Mediation And Grandparent Custody Durham NC

By Christine Roberts

When it comes to divorce, there can often be good and bad results. In some cases, grandchildren get caught up in the process. As such, grandparents often have issues when it comes to custody or visitation. Most often, these issues arise when a stepparent adopts the child, thus eliminating the rights to the custodial parent and grandparents. As such, there are now new laws being looked at with regards to Grandparent Custody Durham NC.

Now emerging as one of the biggest issues in family law, it is an important one. For, the bond between grandchildren and grandparents is an important and special one. Still, these relationships can often be the first casualties when it comes to separation or divorce.

When it comes to divorce, it can often be difficult to provide for visitation with grandparents. For, most often there is a custodial and non-custodial parent. While some can work together to provide joint custody, this is not always the case. As such, with already having to plan time for visitation, non-custodial parents can often fail to include time for visiting the parents of either spouse.

Many more grandparents are supporting grandchildren than ever before in history. Whether having full custody, or taking care of children while parents are at work, most have more responsibility than others have had in the past. In fact, issues related to alcoholism and drug addiction have basically orphaned children and grandparents have stepped in to save a grandchild or grandchildren from being placed in the foster care system.

Rather than being placed in foster homes, and possibly split up, many of these children have been placed with grandparents whether on a full-time or temporary basis. For, whether parents go to jail or go through treatment and rehabilitation, these children are often left in limbo. Since grandparents can often provide the care and love these children so desperately need, most often these are the first relatives asked to take care of the children.

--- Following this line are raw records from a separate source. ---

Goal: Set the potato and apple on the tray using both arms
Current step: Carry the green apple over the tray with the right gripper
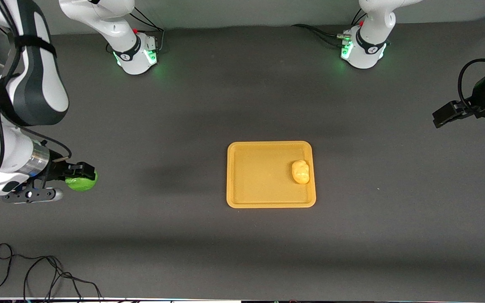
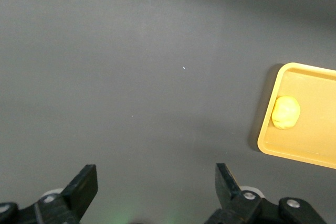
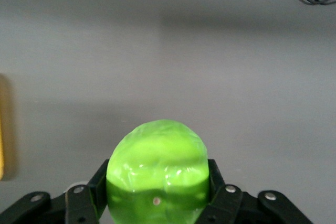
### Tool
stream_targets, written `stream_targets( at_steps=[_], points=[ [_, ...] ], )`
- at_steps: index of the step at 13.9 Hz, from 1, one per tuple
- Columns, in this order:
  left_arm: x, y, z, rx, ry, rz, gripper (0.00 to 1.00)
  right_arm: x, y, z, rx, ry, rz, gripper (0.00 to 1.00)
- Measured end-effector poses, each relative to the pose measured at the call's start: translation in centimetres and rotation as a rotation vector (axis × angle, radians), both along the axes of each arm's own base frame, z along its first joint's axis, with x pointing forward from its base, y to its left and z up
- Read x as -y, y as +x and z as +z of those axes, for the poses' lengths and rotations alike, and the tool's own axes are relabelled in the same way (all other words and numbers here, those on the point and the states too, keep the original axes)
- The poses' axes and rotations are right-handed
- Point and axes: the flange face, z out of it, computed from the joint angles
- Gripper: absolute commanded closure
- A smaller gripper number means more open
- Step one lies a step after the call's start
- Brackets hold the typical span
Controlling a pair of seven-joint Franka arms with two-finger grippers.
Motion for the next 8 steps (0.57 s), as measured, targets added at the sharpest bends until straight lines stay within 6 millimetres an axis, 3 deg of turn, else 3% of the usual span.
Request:
stream_targets(
  at_steps=[2, 4, 8],
  points=[
    [-0.4, 0.0, -0.4, -0.009, 0.001, 0.007, 0.00, -5.8, -0.3, 1.1, 0.009, 0.003, -0.032, 0.62],
    [-0.8, 0.1, -0.6, -0.012, 0.001, 0.013, 0.00, -13.3, -1.0, 0.7, 0.013, 0.005, -0.072, 0.62],
    [-1.3, 0.1, -0.8, -0.013, 0.002, 0.022, 0.00, -29.7, -3.1, -3.2, 0.015, 0.005, -0.210, 0.62]
  ],
)
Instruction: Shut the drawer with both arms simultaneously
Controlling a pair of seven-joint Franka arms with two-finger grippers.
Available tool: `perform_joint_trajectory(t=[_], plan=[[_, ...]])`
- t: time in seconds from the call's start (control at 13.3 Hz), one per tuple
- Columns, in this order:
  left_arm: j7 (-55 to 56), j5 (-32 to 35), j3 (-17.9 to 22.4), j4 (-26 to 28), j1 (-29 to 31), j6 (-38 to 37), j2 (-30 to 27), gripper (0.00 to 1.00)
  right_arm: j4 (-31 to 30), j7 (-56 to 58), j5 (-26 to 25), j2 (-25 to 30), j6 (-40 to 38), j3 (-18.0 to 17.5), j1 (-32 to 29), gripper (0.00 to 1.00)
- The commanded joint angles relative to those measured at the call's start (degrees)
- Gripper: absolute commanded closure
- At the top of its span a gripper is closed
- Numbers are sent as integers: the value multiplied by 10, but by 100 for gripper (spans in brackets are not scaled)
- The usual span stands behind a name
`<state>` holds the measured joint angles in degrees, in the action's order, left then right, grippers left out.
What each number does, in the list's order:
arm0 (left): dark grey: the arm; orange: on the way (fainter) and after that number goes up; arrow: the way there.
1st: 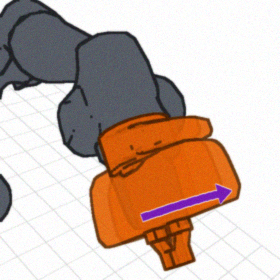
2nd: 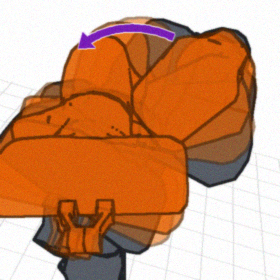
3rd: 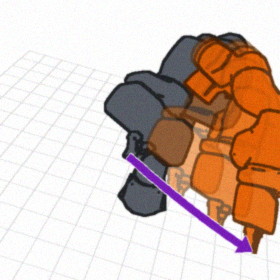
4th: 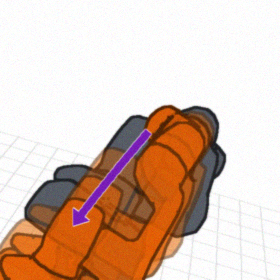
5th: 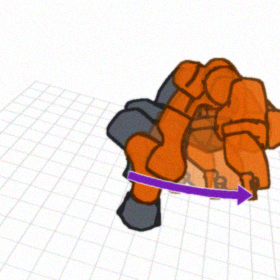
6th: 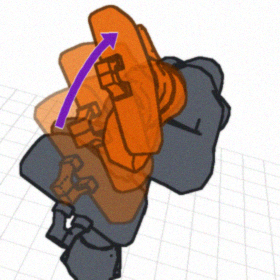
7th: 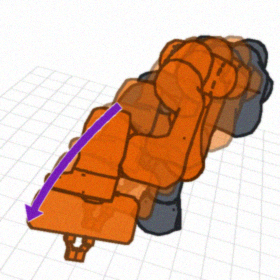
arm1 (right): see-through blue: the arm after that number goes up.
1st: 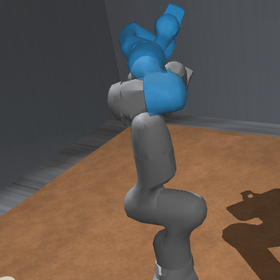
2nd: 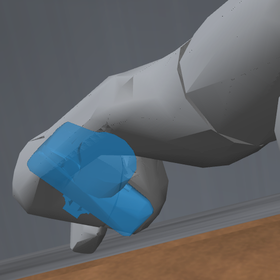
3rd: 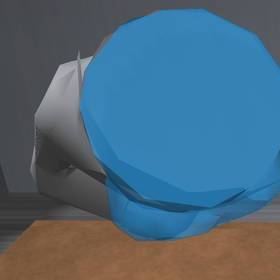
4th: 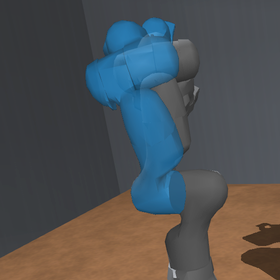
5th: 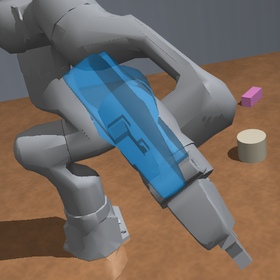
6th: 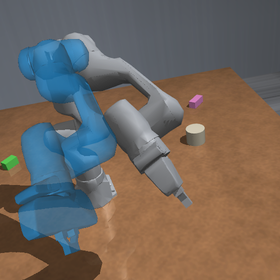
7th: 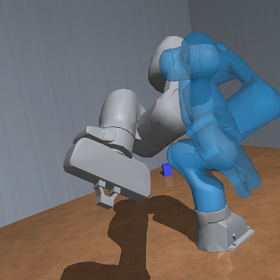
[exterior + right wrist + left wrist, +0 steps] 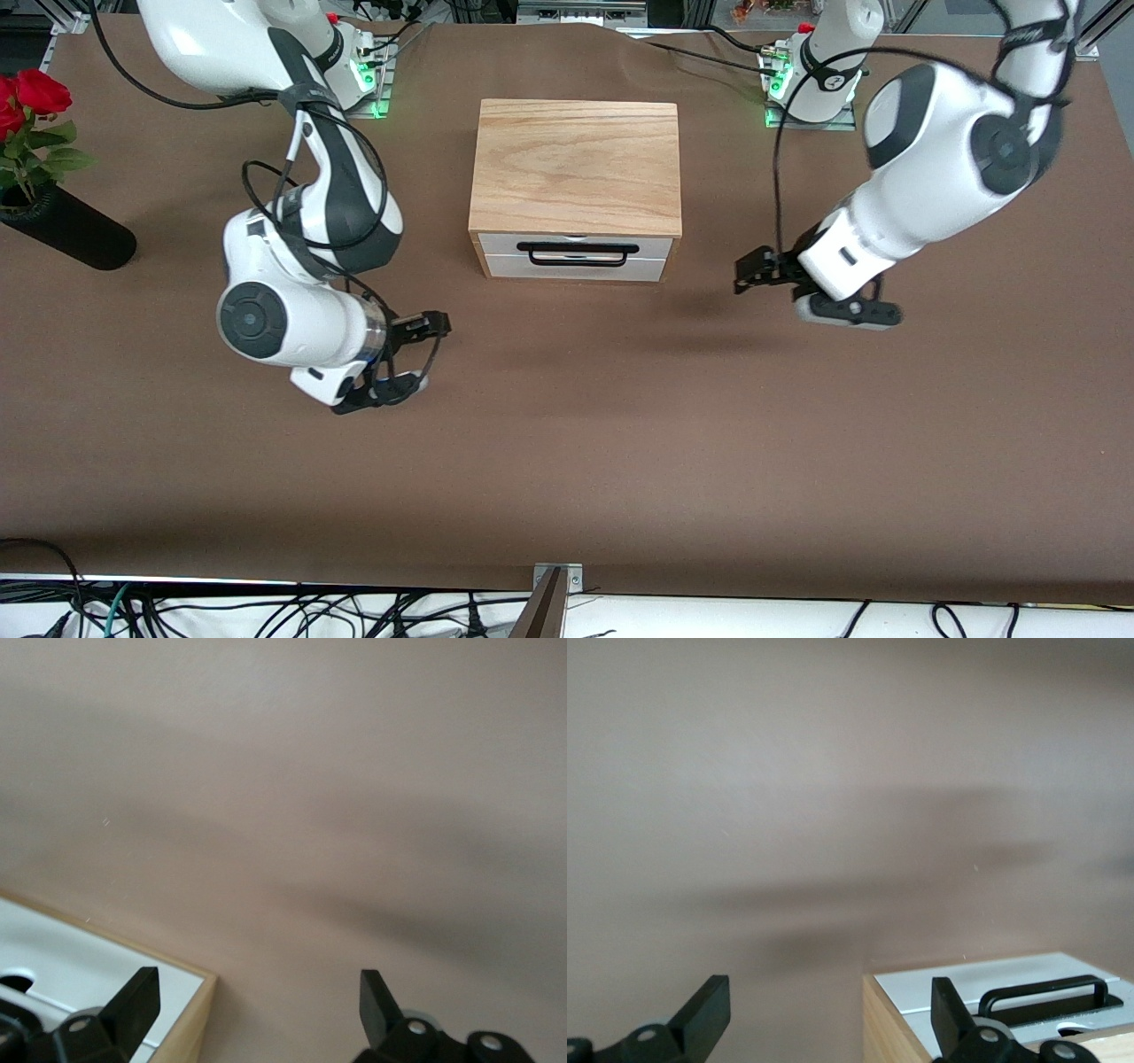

A number of states are now looking at creating laws related to custodial and non-custodial custody in this area. For, whether to maintain an ongoing relationship, or have the grandparents provide full-time care, either can be of importance to the overall health and well-being of children. As such, many states are looking at the possibility of establishing and passing these laws sooner rather than later.

When considering the rights of the grandparents, courts often consider the relationships between parents and grandparents, grandparents and grandchildren and whether grandchildren have been spending time with grandparents. If not, then the court often sets a trial period, then will provide a review to determine whether or not legal visitation rights will be granted. If the grandchildren have an ongoing relationship with the grandparents, this is often more likely be the case.

In cases where grandchildren and grandparents have not been spending time together on a regular basis, there is often a trial period. After which, the court reviews the case, then makes a decision based on the relationship between grandchildren and grandparents. It should be noted that grandparents must file for these rights at the time of annulment, divorce or separation. Then, if granted these rights, go through a mediation process to determine visitation plans which are acceptable to all involved, whether having custodial or non-custodial custody.